So I sat (okay, laid down in the fetal position) and thought about my situation and the pain I found myself in. And all I could think of was that, physically speaking, the pain was not that bad. Now, let me clarify this. I am constantly between a 5 and an 11 on the pain scale. I've got tremors shooting down my leg that have routinely led me to contemplate sawing the thing off. When I walk, I feel like I have a machete jabbed into my abdomen that twists with every step (which, for some reason, no one else can see). My physical pain is a tremendous difficulty in my life and I'm not trying to say that it's not there. However, in comparison to my mental pain, it seems like a splinter in my finger at times.

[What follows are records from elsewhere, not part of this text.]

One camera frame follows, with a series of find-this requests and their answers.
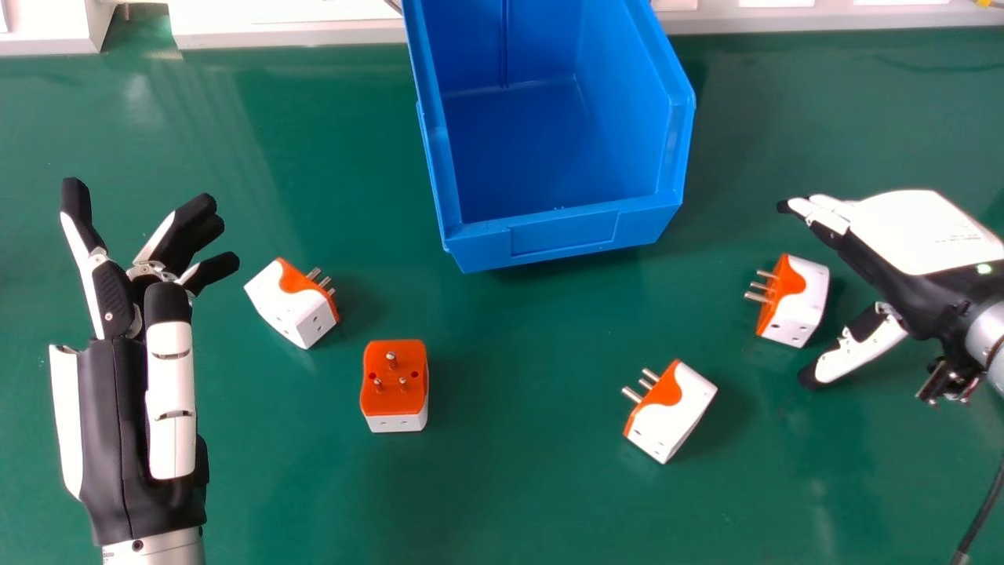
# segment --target plug prong
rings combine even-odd
[[[767,297],[758,295],[756,293],[746,293],[745,295],[743,295],[743,298],[746,299],[746,300],[748,300],[748,301],[756,301],[758,303],[769,303],[770,302],[769,300],[767,300]]]
[[[639,404],[639,403],[642,402],[642,396],[639,395],[639,393],[637,393],[634,390],[632,390],[632,388],[630,386],[625,386],[625,387],[621,388],[620,389],[620,393],[623,394],[624,396],[626,396],[628,398],[631,398],[632,400],[634,400],[636,404]]]

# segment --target blue storage bin
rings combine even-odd
[[[405,0],[443,247],[464,272],[656,241],[695,96],[648,0]]]

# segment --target green table
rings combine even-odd
[[[163,215],[220,202],[241,272],[197,304],[206,528],[221,564],[941,564],[1004,445],[989,388],[913,398],[934,344],[825,392],[795,371],[875,295],[780,198],[933,186],[1004,230],[1000,30],[674,40],[699,94],[687,198],[652,246],[463,275],[443,252],[405,46],[186,54],[134,10],[107,53],[0,61],[0,563],[96,563],[58,470],[46,344],[88,321],[56,210],[63,176],[129,261]],[[783,251],[829,264],[814,343],[753,335],[741,299]],[[242,292],[316,264],[343,326],[309,352]],[[419,337],[431,417],[373,436],[373,339]],[[661,467],[617,390],[680,357],[719,386]],[[1004,559],[1004,511],[973,548]]]

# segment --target robotic hand
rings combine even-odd
[[[201,565],[209,459],[190,300],[239,266],[227,252],[189,267],[223,233],[216,201],[202,194],[169,214],[128,271],[108,258],[77,179],[63,181],[59,221],[94,328],[83,351],[49,346],[63,482],[105,565]]]
[[[861,201],[817,194],[778,204],[847,262],[885,302],[848,324],[802,369],[810,389],[833,383],[904,338],[936,338],[944,356],[917,397],[968,402],[988,379],[1004,395],[1004,244],[931,190],[898,190]]]

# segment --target orange and white plug adapter
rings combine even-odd
[[[682,361],[674,361],[663,376],[642,369],[638,382],[643,396],[630,386],[620,389],[638,406],[624,427],[624,438],[661,464],[684,445],[718,392],[718,387]]]
[[[422,432],[429,420],[429,360],[422,340],[369,342],[359,408],[369,432]]]
[[[801,348],[819,327],[826,308],[829,268],[817,262],[784,253],[774,270],[757,270],[762,282],[750,287],[763,294],[747,292],[746,300],[760,303],[756,335]]]
[[[314,279],[320,269],[303,274],[285,259],[278,257],[248,280],[248,294],[258,314],[287,340],[302,349],[310,349],[331,328],[338,325],[331,277]]]

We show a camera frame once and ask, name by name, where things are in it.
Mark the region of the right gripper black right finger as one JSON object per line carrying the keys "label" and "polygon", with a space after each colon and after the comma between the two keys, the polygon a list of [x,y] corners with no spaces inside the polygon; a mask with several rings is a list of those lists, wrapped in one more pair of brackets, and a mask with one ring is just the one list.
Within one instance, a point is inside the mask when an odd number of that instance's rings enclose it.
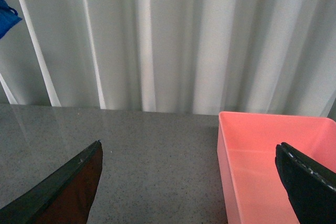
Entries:
{"label": "right gripper black right finger", "polygon": [[275,164],[300,223],[335,223],[335,172],[285,142]]}

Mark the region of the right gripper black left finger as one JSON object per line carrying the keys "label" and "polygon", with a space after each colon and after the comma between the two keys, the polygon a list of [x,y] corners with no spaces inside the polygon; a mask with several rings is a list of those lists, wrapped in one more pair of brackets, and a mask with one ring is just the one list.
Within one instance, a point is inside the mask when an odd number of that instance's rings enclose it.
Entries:
{"label": "right gripper black left finger", "polygon": [[102,173],[95,141],[1,209],[1,223],[87,223]]}

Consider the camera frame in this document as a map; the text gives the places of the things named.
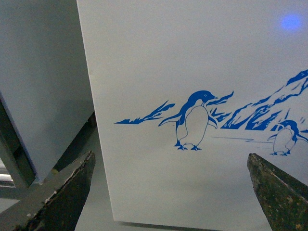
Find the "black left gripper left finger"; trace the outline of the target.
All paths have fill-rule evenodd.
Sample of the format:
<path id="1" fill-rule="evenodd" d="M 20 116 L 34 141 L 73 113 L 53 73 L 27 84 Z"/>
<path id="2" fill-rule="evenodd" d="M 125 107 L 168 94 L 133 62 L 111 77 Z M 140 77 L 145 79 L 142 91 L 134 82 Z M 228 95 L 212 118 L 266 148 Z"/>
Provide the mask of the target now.
<path id="1" fill-rule="evenodd" d="M 2 231 L 73 231 L 90 192 L 95 154 L 89 151 L 0 214 Z"/>

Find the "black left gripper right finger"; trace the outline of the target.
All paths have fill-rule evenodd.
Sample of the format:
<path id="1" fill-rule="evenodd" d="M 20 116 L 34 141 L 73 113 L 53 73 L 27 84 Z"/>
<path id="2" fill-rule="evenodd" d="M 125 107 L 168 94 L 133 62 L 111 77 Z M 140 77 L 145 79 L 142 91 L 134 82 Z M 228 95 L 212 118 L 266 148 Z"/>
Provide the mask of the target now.
<path id="1" fill-rule="evenodd" d="M 247 168 L 254 193 L 273 231 L 308 229 L 308 186 L 256 153 Z"/>

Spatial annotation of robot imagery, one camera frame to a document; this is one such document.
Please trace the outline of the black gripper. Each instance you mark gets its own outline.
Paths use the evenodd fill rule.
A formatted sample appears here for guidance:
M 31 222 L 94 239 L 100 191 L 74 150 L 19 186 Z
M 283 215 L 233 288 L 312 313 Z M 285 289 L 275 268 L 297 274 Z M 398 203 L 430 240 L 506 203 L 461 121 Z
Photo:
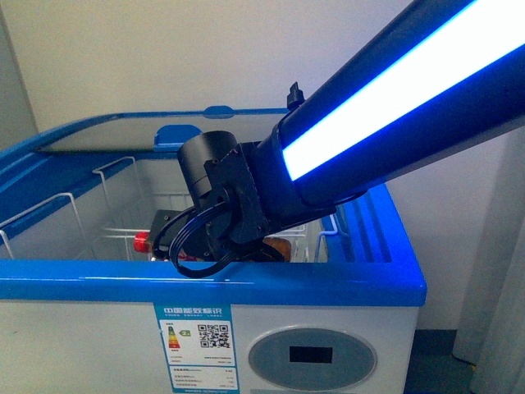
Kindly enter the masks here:
M 218 263 L 263 260 L 263 243 L 234 242 L 231 230 L 235 215 L 230 211 L 210 209 L 208 213 L 195 208 L 185 210 L 159 209 L 149 230 L 153 257 L 162 260 Z

That weekend was a great illustration of why. Despite trying to remove the temptation to find hope in feeling better, I was still devastated when I could not move the next night because of my throbbing body. Being stuck in bed, losing my hobbies, envying and losing my friends, being seen as a downer, that is what truly hurts. The mental pain is what truly gets to me. Fighting an uphill battle takes it out of me and when I slip down the slope it takes a huge toll on my fatigued mentality.
So when I tackle the pain, I do not merely focus on my swollen belly. I focus on my frustrations. My depressing moments. My envy of 'normal twenty-somethings'. My fragile hopes. Trying to groom up happiness and success wherever I find it. Because if I ever ignored the mental toll this disease takes, I would find myself in a deep and dangerous pit.
I think a lot of us focus a little too much on the physical aspects of diseases and disorders. Distracted by the physical limitations, we can ignore the mental ones that follow. And I think recognizing those problems before they become problematic is where you can succeed. For a great illustration, I recently read about how a family kept all their mother's favorite foods on the bottom shelf of the pantry, so that she could reach them from her wheelchair. This arrangement prevented her from having to constantly ask for help with food and gave her a greater enjoyment of independence.
What the handicap keeps you from that is what's frustrating, not the handicap in itself. Being in bed for a day(s) is not so bad, but I get angry when the situation is thrust upon me. So, instead, I try to work on my book, read, draw--do productive things that make me feel like it is convenient rather than a prison sentence. In that mental reconfiguration I cannot change the physical circumstances of my ridiculous body, but I can change my mental reaction. Yes, I would prefer to go hiking and work, but if I can't... I have to find a way to make it work. Otherwise, I am setting myself up for a loss of control and will be completely at the mercy of my disease. I can be miserable or happy. Those choices are still mine!